__Work item__
Search the records for lines with the word "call" and copy each match.

Collected data
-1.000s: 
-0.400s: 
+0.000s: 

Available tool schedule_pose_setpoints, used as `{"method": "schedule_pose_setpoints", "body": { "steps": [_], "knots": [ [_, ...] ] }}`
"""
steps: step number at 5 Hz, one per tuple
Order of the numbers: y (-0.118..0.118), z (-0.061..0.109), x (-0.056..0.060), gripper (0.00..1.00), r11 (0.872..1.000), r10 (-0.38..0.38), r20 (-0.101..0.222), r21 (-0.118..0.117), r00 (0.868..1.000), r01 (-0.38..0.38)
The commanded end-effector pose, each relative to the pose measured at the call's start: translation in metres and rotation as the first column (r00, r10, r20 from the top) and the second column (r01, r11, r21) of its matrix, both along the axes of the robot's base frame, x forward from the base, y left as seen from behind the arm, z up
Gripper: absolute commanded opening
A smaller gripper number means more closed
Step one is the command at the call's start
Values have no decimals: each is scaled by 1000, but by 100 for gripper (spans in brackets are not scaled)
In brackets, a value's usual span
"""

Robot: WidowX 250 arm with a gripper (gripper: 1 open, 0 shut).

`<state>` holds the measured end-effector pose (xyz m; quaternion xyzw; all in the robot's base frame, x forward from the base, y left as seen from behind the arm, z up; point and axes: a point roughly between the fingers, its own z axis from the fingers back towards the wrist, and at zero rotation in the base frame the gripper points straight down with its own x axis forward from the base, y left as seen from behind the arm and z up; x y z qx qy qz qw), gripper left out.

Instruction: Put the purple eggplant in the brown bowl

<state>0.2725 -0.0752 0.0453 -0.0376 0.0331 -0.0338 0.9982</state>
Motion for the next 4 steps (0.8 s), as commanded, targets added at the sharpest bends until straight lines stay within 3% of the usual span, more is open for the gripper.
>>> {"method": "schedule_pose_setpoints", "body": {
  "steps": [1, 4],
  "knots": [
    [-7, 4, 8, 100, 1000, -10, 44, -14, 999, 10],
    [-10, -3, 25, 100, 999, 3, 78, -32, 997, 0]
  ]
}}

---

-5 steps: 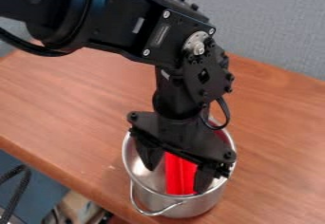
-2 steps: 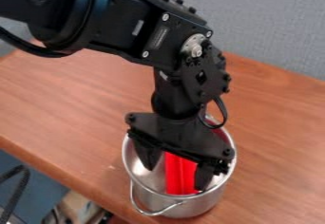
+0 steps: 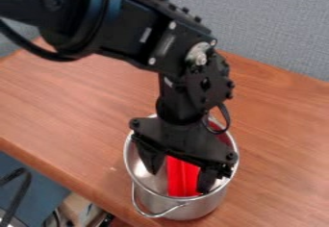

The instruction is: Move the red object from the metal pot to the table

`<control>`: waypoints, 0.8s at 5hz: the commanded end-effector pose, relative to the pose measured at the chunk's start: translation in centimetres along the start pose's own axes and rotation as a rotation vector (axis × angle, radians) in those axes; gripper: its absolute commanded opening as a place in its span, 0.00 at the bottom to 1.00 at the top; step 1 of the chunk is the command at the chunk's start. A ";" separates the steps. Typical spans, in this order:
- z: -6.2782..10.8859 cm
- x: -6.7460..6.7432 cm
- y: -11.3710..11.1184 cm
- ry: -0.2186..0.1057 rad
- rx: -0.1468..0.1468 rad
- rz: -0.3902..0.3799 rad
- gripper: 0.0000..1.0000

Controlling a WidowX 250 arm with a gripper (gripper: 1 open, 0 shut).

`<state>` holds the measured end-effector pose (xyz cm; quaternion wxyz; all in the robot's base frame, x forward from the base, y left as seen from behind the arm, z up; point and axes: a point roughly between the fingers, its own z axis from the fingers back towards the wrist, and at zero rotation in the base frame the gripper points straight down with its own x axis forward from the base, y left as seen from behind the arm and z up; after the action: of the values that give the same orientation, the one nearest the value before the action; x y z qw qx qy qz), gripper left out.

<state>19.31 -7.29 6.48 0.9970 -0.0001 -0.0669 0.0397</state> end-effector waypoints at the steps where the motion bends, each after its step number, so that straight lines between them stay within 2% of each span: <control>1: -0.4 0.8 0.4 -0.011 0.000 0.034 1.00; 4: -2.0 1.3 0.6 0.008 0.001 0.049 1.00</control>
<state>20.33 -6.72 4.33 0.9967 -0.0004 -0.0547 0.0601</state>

__Solution below__
The commanded end-effector pose, each relative to the pose measured at the call's start: translation in metres and rotation as the first column (r00, r10, r20 from the top) and the second column (r01, r11, r21) of its matrix, both along the axes of the robot's base frame, x forward from the base, y left as seen from behind the arm, z up
Step one is the command at the call's start

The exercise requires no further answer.